Output power with FAST (red) and fuzzy (blue) controllers. (Color figure online)

In this simulation we have not done it in order to show how the fuzzy control is able to obtain more energy but this saturation of the actuators is included in the WT module.

5 Conclusions and Future Works

Floating turbines are oversized to better harvest the wind. This makes its control more complex. In this work a fuzzy system has been designed that obtains the reference of the pitch angle of a wind turbine to control the rotor speed. The goal is to obtain the output power that maximizes the energy efficiency of the wind turbine.

The fuzzy system implemented is an incremental PD fuzzy control. Its output feeds the NREL 5 MW turbine model.

The fuzzy controller shows a good performance, being able to deal with the non-linearity and uncertainty of the wind turbine.

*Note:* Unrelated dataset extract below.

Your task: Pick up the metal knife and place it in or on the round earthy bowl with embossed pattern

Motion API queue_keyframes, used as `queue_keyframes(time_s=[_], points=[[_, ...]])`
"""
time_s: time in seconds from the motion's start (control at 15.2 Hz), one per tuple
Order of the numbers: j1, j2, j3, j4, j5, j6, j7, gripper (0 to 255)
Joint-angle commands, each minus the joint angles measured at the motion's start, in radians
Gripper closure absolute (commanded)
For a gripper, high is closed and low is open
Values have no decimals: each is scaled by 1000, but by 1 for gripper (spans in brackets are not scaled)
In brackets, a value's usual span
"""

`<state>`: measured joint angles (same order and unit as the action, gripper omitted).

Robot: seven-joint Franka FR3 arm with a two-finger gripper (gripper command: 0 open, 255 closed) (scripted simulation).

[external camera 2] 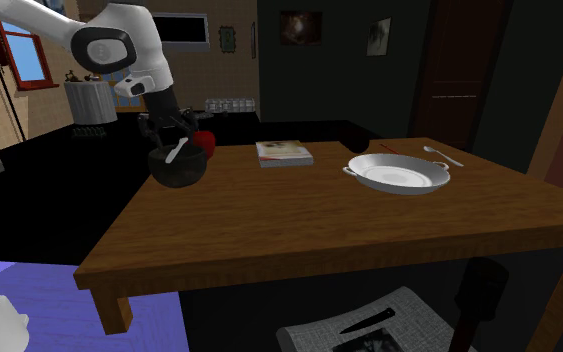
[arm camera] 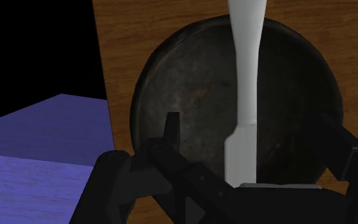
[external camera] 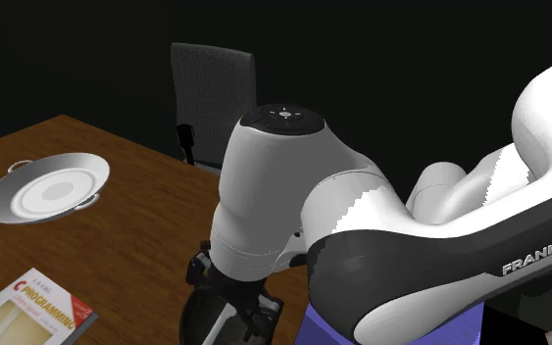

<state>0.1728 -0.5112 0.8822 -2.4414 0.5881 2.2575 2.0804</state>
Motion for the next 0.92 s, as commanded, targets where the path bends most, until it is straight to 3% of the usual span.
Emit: queue_keyframes(time_s=[0.0,0.07,0.33,0.86], points=[[0,0,0,0,0,0,0,0],[0,0,1,0,0,0,1,0],[29,-85,-91,53,-12,-148,-4,0],[29,-85,-91,53,-12,-148,-3,0]])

It response has been compared with a conventional controller that is embedded in the system under the same conditions, giving a smoother response and greater efficiency.

This work is a first approach to the application of intelligent control to floating turbines. As future works, different fuzzy type controllers [21] and adaptive fuzzy controllers could be tried to enhance the wind turbine response.